▶ [Required work]:
Would you transcribe exactly the lines from the one containing "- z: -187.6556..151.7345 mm" to the last line of the data below, both ends included, but none of the pictures?

▶ [Exercise data]:
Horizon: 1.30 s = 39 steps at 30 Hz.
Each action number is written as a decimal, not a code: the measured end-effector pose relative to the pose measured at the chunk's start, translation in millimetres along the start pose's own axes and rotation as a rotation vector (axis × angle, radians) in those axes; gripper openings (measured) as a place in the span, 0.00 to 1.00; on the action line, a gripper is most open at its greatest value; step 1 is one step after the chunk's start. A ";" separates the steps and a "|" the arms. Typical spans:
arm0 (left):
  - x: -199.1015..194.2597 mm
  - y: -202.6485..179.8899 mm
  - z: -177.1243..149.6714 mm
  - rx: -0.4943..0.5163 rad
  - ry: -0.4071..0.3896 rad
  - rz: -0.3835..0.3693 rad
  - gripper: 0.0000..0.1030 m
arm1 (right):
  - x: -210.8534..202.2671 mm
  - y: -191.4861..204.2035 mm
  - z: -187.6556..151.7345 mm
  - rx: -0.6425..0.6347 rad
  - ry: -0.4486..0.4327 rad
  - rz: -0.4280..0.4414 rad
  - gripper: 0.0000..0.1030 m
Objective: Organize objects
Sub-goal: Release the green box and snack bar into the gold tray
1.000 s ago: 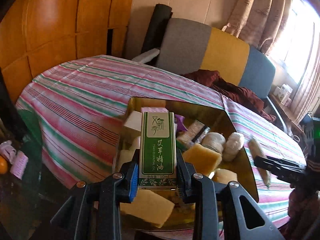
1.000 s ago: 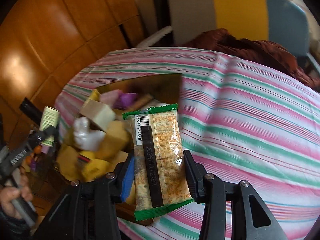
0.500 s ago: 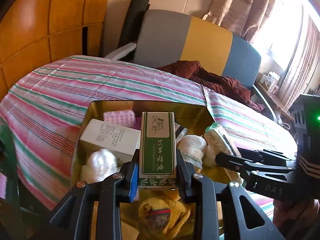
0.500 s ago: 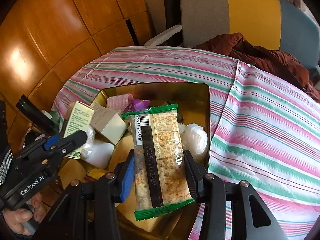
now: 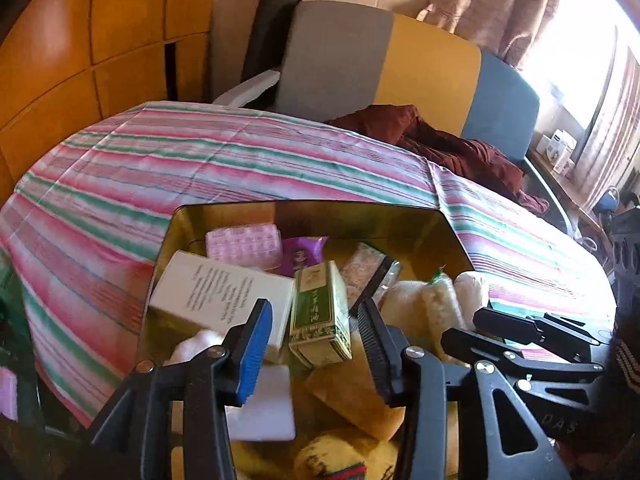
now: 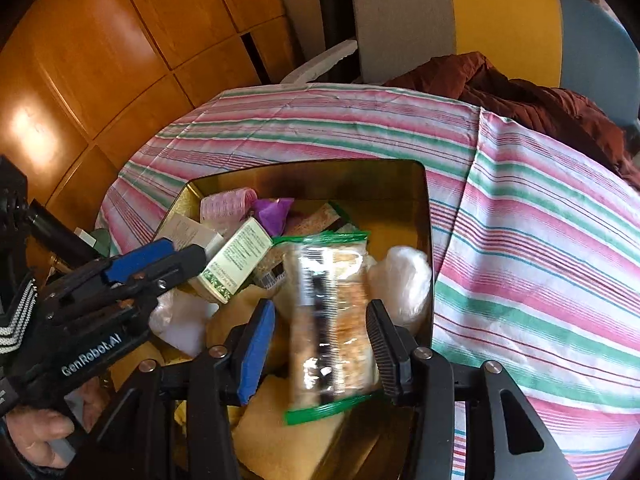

▶ [Your response]:
  - z: -187.6556..151.7345 mm
  - rx: -0.6425..0.6347 rad
  - ry: -0.4486..0.4327 rad
  - rz: -0.4280..0.4414 rad
  - gripper: 0.0000..0.1030 m
Objective: Organize objects
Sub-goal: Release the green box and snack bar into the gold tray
1.000 s ago: 
1.000 s ago: 
0.500 s ago: 
0.500 s ago: 
now: 
now: 

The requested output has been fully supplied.